§ Work to be completed
Going down the listing below, print exactly each line from the one with "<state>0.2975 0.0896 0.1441" up to and including the one with "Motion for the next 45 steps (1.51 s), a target", and skip the rest.

•••

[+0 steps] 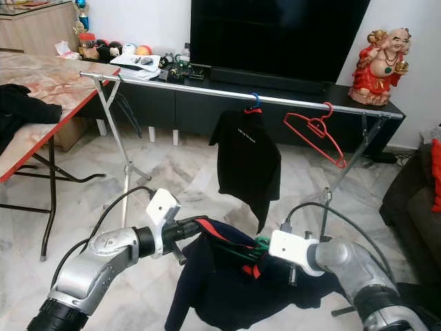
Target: Hang hanger
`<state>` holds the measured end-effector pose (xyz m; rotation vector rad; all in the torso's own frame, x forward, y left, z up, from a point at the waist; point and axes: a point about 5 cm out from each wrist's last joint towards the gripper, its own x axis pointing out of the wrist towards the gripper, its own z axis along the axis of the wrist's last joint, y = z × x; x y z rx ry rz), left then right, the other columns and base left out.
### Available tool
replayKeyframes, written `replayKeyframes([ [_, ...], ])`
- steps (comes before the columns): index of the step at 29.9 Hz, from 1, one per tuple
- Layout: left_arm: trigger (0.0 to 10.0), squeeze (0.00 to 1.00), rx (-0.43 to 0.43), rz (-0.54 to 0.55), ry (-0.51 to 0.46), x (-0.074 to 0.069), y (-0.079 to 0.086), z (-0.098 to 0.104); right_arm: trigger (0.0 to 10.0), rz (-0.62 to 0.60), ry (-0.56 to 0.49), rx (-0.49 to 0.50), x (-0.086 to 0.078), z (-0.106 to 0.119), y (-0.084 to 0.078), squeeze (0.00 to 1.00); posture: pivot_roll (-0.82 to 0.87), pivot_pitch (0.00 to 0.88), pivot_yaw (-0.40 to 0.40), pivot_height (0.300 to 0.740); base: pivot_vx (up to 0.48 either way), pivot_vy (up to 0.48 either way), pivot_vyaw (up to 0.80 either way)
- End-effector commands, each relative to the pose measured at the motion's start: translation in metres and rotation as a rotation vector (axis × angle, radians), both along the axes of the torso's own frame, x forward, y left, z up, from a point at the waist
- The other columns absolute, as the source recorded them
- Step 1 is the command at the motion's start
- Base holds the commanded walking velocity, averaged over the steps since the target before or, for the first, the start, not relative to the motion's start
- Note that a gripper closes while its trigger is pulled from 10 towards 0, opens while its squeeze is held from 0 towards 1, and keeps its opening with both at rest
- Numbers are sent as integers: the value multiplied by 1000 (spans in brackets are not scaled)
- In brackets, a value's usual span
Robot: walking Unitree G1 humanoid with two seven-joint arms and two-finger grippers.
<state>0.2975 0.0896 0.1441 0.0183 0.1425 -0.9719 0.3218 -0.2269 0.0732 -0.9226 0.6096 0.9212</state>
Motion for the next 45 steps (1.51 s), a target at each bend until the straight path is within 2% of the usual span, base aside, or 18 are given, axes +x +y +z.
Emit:
replayKeyframes([
  [1,0,0,-29,-54,-50,-4,-6,16,0,-39,-17,-36,5,4,-5,0,96,0,-93,740,0,0,0],
  [10,0,0,-51,-121,-68,-12,-12,30,0,-187,-96,-91,14,-1,-4,0,103,0,-95,740,0,0,0],
  [12,0,0,-50,-129,-67,-13,-13,30,0,-255,-130,-71,19,2,-4,0,107,0,-95,740,0,0,0],
  [13,0,0,-48,-133,-66,-14,-14,29,0,-280,-121,-15,21,3,1,0,107,0,-95,740,0,0,0],
  [16,0,0,-49,-153,-67,-16,-18,28,0,-243,-79,58,21,2,13,0,111,0,-97,740,0,0,0],
  [21,0,0,-31,-214,-67,-24,-23,25,0,-247,-122,84,26,7,19,0,111,0,-97,740,0,0,0],
  [22,1490,0,-10,-254,-64,-29,-24,23,0,-270,-136,108,29,10,21,0,111,0,-97,740,0,0,0],
  [23,3608,0,-1,-274,-59,-32,-25,21,0,-282,-144,127,31,12,23,0,111,0,-97,740,0,0,0],
  [24,3608,0,4,-285,-55,-33,-25,20,0,-288,-149,138,32,14,24,0,111,0,-97,740,0,0,0],
  [25,10000,416,7,-325,-38,-38,-26,18,0,-299,-166,144,35,16,26,0,112,0,-99,740,0,0,0],
  [26,10000,416,7,-352,-26,-42,-27,18,0,-307,-178,146,36,17,27,0,112,0,-99,740,0,0,0],
  [27,10000,1000,28,-392,-14,-48,-27,15,0,-317,-189,150,38,19,29,0,115,0,-101,740,0,0,0],
  [31,10000,1000,86,-450,21,-57,-26,5,0,-327,-213,165,42,23,34,0,115,0,-103,740,0,0,0],
  [37,10000,1000,90,-459,24,-57,-25,5,0,-324,-218,217,45,25,43,0,120,0,-107,740,0,0,0],
  [39,10000,1000,108,-422,10,-53,-21,5,0,-288,-199,228,44,25,47,0,119,0,-106,740,0,0,0],
  [41,10000,1000,124,-288,-27,-37,-11,7,0,-164,-159,234,39,25,52,0,122,0,-110,740,0,0,0],
  [43,10000,1000,130,-282,-31,-35,-5,8,0,-103,-132,223,36,24,53,0,121,0,-112,740,0,0,0],
  [45,10000,1000,142,-305,-32,-37,3,10,0,24,-88,192,30,22,53,0,121,0,-112,740,0,0,0],
])
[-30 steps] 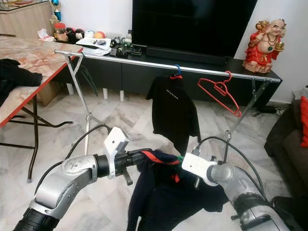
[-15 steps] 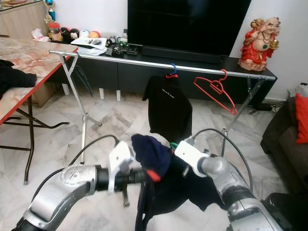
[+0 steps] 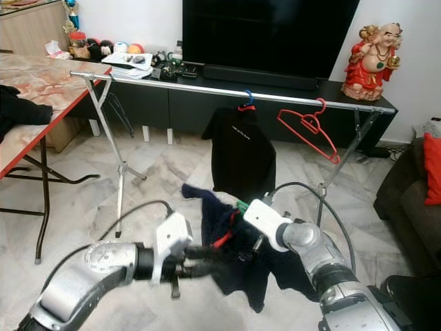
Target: Hang hanger
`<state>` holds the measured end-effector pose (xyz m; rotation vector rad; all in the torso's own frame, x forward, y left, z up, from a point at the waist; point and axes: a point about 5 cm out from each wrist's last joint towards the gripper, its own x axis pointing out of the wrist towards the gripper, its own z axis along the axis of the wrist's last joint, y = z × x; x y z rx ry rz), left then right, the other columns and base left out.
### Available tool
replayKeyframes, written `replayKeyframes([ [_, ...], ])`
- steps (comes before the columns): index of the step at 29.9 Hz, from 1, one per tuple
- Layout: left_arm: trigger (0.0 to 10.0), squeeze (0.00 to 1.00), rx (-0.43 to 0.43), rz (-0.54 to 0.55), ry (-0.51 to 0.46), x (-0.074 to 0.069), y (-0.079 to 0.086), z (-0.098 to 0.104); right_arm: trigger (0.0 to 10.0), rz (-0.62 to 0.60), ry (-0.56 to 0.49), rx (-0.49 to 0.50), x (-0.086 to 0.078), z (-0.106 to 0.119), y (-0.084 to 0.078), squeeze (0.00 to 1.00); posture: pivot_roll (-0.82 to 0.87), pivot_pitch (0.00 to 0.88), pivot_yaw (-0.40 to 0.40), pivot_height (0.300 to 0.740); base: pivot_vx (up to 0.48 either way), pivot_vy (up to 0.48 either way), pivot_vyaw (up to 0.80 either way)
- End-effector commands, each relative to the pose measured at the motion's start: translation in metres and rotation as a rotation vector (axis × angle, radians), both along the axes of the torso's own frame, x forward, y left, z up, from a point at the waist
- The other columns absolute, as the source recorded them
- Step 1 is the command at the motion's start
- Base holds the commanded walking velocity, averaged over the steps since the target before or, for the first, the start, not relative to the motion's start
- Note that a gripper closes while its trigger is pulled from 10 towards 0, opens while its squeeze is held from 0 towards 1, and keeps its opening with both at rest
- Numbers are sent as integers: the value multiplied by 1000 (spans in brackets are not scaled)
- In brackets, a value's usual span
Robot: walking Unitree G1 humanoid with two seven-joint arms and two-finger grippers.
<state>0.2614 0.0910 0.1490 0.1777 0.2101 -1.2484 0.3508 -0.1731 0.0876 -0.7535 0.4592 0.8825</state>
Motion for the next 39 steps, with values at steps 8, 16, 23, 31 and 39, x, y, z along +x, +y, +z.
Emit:
replayKeyframes([
  [8,10000,1000,129,-2,-29,3,21,-6,0,311,83,-47,-13,9,-4,0,126,0,-120,740,0,0,0],
  [16,10000,1000,182,37,-43,10,23,-15,0,380,87,2,-17,10,6,0,125,0,-114,740,0,0,0],
  [23,10000,1000,199,64,-71,16,27,-18,0,450,112,16,-24,9,7,0,119,0,-109,740,0,0,0],
  [31,10000,31,236,26,-43,14,22,-27,0,481,100,32,-26,10,14,0,112,0,-103,740,0,0,0],
  [39,10000,0,194,-16,-32,10,3,-30,0,534,81,64,-27,14,27,0,108,0,-104,740,0,0,0],
])
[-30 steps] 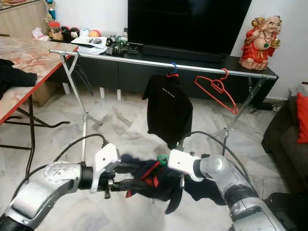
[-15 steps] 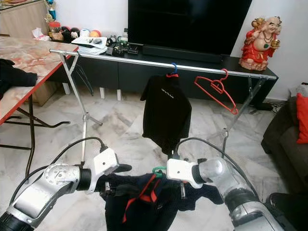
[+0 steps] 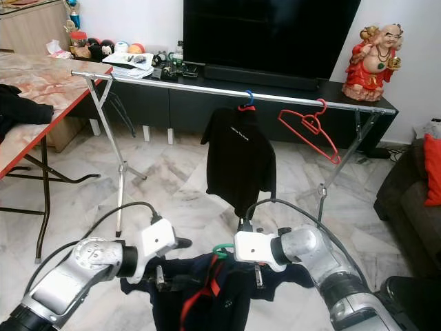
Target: Hang hanger
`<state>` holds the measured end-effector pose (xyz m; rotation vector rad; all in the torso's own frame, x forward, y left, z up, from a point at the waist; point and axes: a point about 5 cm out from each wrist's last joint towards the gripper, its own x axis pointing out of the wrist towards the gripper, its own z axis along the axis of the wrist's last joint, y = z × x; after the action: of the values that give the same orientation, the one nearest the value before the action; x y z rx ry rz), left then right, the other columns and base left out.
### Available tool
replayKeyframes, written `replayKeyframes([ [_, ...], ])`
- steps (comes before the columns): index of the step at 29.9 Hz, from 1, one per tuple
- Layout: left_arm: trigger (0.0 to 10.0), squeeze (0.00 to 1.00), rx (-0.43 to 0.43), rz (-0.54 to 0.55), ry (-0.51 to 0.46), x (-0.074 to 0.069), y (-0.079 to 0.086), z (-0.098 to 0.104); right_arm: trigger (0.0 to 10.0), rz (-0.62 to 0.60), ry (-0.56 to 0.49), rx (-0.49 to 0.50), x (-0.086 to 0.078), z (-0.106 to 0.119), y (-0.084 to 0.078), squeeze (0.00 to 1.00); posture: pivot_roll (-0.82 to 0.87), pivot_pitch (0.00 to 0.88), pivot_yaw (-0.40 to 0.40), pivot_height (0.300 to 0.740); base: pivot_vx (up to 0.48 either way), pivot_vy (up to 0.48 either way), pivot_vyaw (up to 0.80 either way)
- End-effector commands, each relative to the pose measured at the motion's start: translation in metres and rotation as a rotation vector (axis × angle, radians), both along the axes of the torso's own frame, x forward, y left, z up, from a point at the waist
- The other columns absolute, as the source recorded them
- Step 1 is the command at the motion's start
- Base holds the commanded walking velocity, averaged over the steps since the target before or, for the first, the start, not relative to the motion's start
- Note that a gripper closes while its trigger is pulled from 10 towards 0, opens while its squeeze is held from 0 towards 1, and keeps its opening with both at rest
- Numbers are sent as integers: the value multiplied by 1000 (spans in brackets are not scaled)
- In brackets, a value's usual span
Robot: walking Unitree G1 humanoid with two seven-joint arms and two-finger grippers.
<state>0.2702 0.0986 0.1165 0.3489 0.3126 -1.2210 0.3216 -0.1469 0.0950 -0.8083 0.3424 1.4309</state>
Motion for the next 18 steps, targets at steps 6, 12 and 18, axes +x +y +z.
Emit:
replayKeyframes([
  [6,10000,0,4,-34,-10,0,-11,-1,0,37,-24,52,-1,9,10,0,108,0,-106,740,0,0,0],
  [12,10000,0,15,-33,1,-2,-14,-5,0,56,-31,59,-2,12,14,0,107,0,-111,740,0,0,0],
  [18,0,0,71,-8,19,-1,-12,-14,0,63,-42,66,-2,17,17,0,107,0,-113,740,0,0,0],
])
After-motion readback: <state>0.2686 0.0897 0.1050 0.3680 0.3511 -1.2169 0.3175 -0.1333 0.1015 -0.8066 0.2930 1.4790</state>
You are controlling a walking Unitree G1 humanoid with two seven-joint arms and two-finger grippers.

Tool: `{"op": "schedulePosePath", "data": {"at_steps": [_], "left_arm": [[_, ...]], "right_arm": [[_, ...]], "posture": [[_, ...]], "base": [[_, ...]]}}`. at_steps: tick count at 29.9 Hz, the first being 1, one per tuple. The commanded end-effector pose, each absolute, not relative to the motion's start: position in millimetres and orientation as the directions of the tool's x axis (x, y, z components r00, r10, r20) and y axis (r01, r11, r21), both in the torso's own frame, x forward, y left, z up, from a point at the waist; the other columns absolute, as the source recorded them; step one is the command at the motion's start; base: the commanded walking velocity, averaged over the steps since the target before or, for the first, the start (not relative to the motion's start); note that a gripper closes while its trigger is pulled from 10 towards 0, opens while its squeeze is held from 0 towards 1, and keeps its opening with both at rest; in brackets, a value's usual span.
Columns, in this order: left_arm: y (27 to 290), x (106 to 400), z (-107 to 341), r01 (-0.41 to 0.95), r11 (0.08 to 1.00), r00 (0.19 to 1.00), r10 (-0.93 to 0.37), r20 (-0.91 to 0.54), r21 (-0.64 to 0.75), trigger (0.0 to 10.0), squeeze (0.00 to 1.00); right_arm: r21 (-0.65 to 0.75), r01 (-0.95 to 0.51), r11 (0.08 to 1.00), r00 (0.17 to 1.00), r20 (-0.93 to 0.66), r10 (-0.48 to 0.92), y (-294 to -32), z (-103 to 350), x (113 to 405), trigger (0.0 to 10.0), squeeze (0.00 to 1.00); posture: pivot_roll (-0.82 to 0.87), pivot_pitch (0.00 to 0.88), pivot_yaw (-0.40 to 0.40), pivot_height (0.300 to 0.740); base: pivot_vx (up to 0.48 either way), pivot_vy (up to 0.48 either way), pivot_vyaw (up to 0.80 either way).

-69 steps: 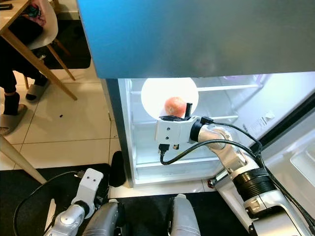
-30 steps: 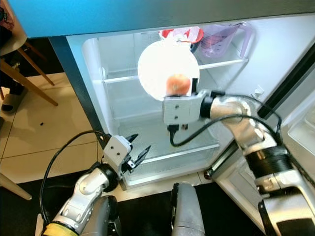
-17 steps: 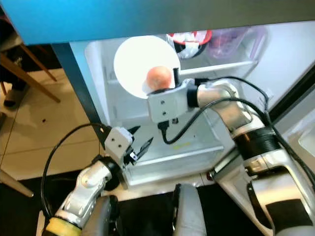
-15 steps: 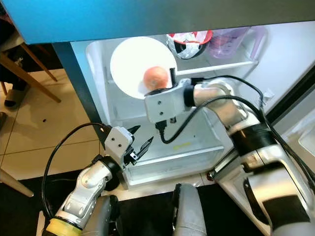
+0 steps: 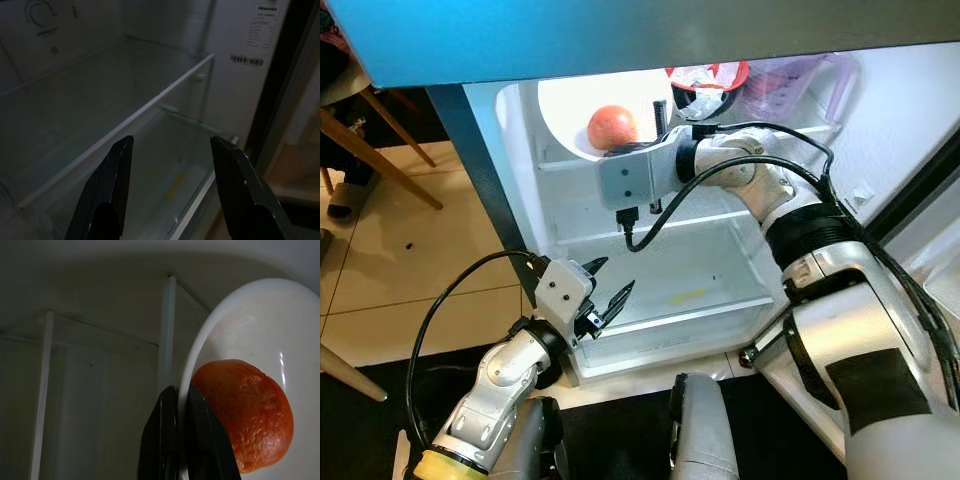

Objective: Restocking fridge

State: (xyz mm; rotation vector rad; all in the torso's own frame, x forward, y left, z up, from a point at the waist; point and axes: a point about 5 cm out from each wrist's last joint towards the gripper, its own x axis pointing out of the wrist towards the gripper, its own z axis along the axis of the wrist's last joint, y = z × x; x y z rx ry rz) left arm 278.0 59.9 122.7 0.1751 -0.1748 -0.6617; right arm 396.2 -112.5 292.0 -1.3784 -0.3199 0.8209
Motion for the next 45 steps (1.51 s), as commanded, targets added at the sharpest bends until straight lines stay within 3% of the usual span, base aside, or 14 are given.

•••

§ Answer space
<state>0.2975 0.0896 0.1441 0.0183 0.1425 -0.9719 0.3218 -0.2269 0.0732 -0.9226 0.6096 0.9212</state>
Motion for the next 45 steps (1.51 s), a target at each bend until the straight path is within 2% of the usual span, base aside, or 18 are given, axes +x +y +z.

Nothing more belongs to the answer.